Nicholas Ross was enjoying a day at the Delta Tau Delta fraternity house, in the days before the campus “went remote,” when Vice Chancellor for Student Life Frank Cuevas surprised him with a 2020 Torchbearer Award.
The location made the moment all the more meaningful: Ross is not just a Delt member, he was also the chapter president in 2018.
“It was an awesome experience because Delt was a huge part of my college experience,” he said. “I know the guys in my fraternity looked up to me both personally and as a chapter leader, so I am hopeful that their witnessing how UT recognizes its student leaders will inspire some of them to make their own impact on the UT community.”
Ross, a 2020 graduate from Johnson City, Tennessee, built a proper Torchbearer’s resume in his time at UT. He majored in chemical engineering through the Chancellor’s Honors program and was a National Academy of Engineering Grand Challenge Scholar with extensive undergraduate research experience, including an internship at ORNL.
Ross was an Ignite team leader and student director, a VOLbreaks trip leader and student coordinator, the founder and president of Knoxville Elementary Outreach, and a Student Ambassador for the college’s Office of Engineering Professional Practice.
Ross contributes the core of his success to the Grand Challenge Scholars program.

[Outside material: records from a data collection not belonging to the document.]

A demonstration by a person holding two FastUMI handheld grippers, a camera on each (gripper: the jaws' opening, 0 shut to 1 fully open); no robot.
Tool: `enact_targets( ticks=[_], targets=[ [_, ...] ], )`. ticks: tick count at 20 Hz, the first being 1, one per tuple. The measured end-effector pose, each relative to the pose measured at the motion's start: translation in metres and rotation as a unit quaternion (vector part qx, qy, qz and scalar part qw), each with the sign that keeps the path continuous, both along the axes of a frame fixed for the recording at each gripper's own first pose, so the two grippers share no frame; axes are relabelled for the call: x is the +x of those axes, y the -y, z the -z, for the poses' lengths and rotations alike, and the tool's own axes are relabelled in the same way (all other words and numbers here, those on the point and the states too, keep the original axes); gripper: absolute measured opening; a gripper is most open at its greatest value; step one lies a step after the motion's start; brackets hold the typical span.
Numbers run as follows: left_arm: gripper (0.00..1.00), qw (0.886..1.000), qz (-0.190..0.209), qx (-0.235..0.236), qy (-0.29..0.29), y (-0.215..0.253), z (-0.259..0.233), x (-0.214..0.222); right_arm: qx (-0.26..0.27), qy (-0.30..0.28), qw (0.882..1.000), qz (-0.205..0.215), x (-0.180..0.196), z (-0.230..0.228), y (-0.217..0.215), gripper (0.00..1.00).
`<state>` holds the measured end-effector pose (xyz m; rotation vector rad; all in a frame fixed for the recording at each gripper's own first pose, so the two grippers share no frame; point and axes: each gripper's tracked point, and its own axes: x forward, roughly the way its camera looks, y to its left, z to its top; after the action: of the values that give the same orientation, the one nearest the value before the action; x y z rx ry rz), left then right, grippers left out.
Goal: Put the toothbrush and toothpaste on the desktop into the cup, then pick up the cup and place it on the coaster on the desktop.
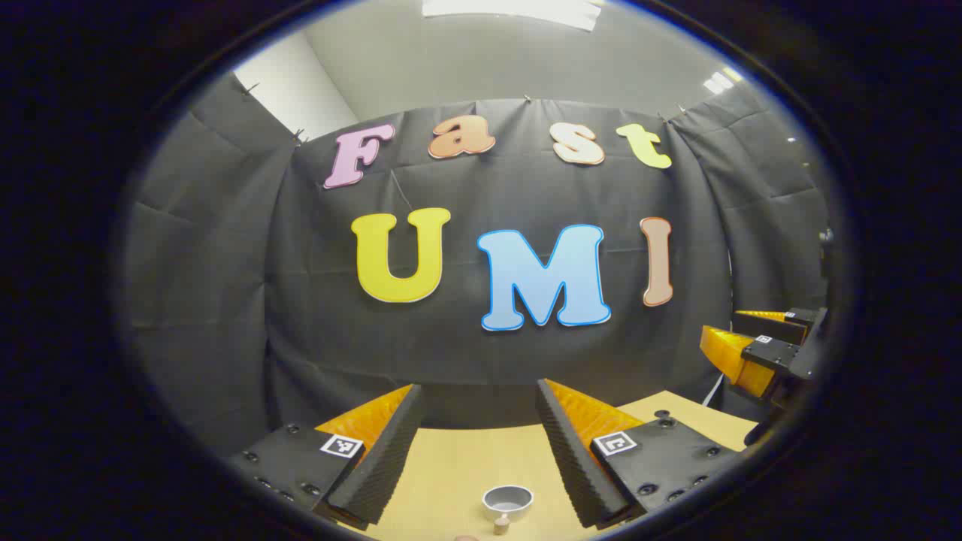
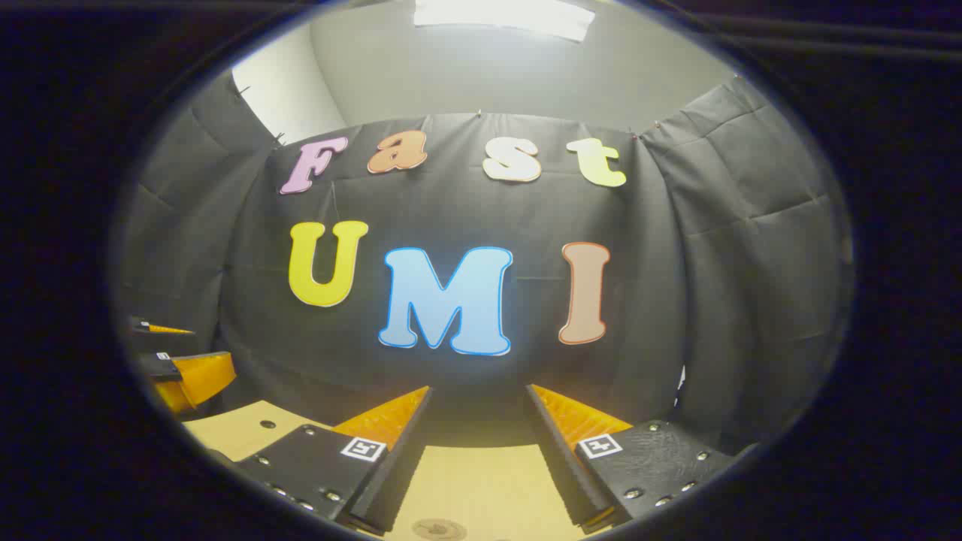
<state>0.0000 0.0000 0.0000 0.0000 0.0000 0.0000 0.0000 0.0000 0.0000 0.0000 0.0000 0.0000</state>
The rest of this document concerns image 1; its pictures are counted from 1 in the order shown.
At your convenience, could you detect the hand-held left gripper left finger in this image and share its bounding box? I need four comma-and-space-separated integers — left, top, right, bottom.
225, 383, 425, 533

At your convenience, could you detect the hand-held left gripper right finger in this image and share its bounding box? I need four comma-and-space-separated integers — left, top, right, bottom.
535, 378, 741, 530

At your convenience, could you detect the white cup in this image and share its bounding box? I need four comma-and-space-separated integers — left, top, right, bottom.
481, 485, 535, 536

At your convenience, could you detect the light wooden desktop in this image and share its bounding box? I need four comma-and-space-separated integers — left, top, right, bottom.
342, 389, 760, 541

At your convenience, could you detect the black backdrop cloth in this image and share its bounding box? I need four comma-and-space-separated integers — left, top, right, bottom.
120, 71, 831, 459

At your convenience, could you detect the ceiling light panel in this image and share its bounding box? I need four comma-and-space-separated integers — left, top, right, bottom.
421, 0, 604, 32
702, 66, 746, 95

“It’s a tremendous force for good in the college,” he said, citing the opportunity he received as a first-year student to design a student-run community development center, Knoxville Elementary Outreach, as his final project.
“Through this experience, I first learned that engineers have the potential and responsibility to be more than just technical professionals. The Grand Challenge program reinforced this lesson throughout my time at UT.”
From this foundation, Ross went on to participate as an undergraduate researcher with Jon Hathaway, associate professor in civil and environmental engineering, whom he came to know as a mentor and friend.
“He provided an example of how a professional should produce tangible results without wavering from their purpose and how a leader can get the most out of his team through kindness and investment,” said Ross. The research into green infrastructure and urban water issues inspired him to pursue a career in urban development.
With all that under his belt, he’s also proud of simply having his degree.
Honestly, I can get pretty emotional thinking about being a UT alumni. It’s something I will have for the rest of my life. I am so proud of my degree from Tickle and my alma mater.”
For summer 2020, Ross did metal design in North Carolina as an engineering intern for Oak Ridge Industries—and put back money for grad school. He is on schedule to pursue a master’s degree in environmental engineering from Carnegie Mellon University (CMU).
Ross hopes to continue developing his leadership skills both as an engineer and as a public servant, eventually obtaining his PE and establishing a business that would help implement intelligent infrastructure for cities.
“I plan to bridge my two leadership focuses by commissioning as a Civil Engineering Officer in the US Navy Reserves following my time at CMU,” he said. “Early in my career as a public servant, I plan on contributing to and leading community-based secondary education initiatives. Later in my career I hope to run for a local elected office.”
Ross’s grasp of the engineer’s responsibility exemplifies the role of the Torchbearer, and shines a light on his ongoing potential to conquer the grand challenges ahead.
“To me, being a Volunteer means being committed to leadership as embodied through service, diligence, and excellence,” Ross said.